= PROMPT =
I need the number of lines in the data that include "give"; reply with that number alone.

--- DATA EXTRACT Enclosed Below ---

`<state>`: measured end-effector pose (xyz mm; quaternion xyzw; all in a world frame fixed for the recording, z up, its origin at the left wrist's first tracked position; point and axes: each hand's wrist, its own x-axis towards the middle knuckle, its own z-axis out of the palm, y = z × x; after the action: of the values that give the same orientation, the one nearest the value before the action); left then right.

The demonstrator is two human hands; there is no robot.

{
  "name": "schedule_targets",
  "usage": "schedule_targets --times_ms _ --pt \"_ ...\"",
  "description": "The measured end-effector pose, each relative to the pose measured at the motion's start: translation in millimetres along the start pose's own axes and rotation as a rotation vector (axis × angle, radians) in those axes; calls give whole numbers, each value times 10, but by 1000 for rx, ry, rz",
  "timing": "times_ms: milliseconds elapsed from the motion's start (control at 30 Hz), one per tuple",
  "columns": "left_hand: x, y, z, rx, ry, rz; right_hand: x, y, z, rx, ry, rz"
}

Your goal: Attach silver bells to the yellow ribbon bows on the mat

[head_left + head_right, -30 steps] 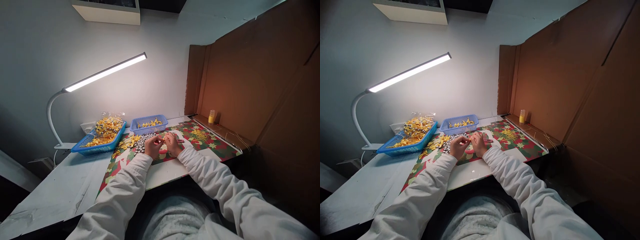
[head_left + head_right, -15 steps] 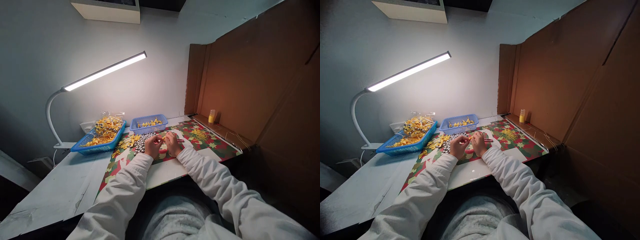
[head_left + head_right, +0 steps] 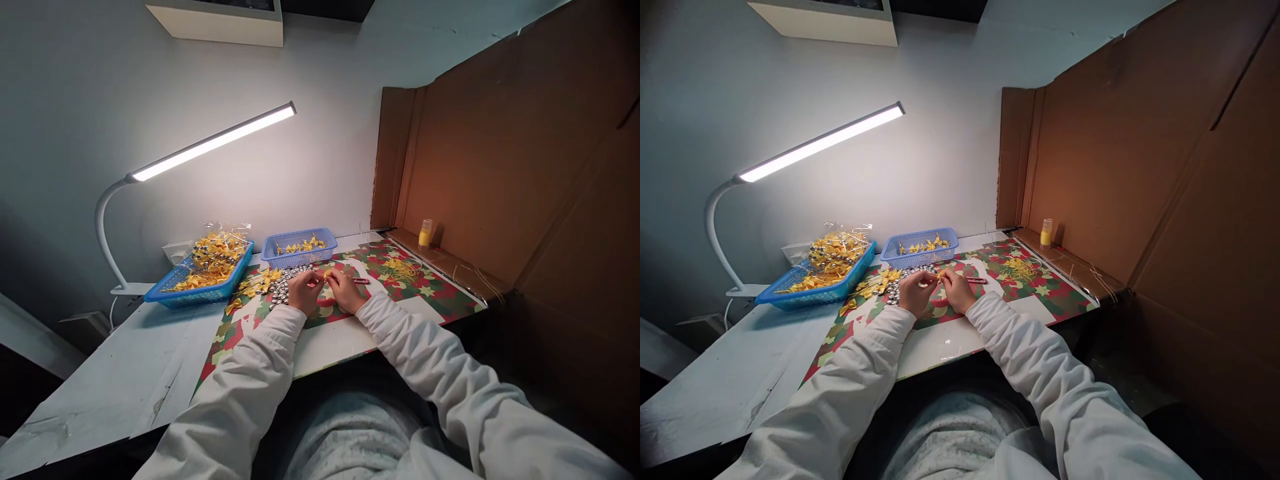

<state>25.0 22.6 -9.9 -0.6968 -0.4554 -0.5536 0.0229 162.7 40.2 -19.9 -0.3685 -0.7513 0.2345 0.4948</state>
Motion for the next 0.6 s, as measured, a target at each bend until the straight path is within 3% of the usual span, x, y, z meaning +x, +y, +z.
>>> schedule_targets --times_ms 333,600 --pt "10 -1 -15 20 -40 58 5 18 29 143 8 22" --pt "35 4 -60 66 40 60 4 -65 4 237 -95 215"
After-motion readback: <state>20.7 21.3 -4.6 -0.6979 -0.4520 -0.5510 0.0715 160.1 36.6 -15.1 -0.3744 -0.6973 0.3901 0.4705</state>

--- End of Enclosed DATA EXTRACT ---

= OUTPUT BELOW =
2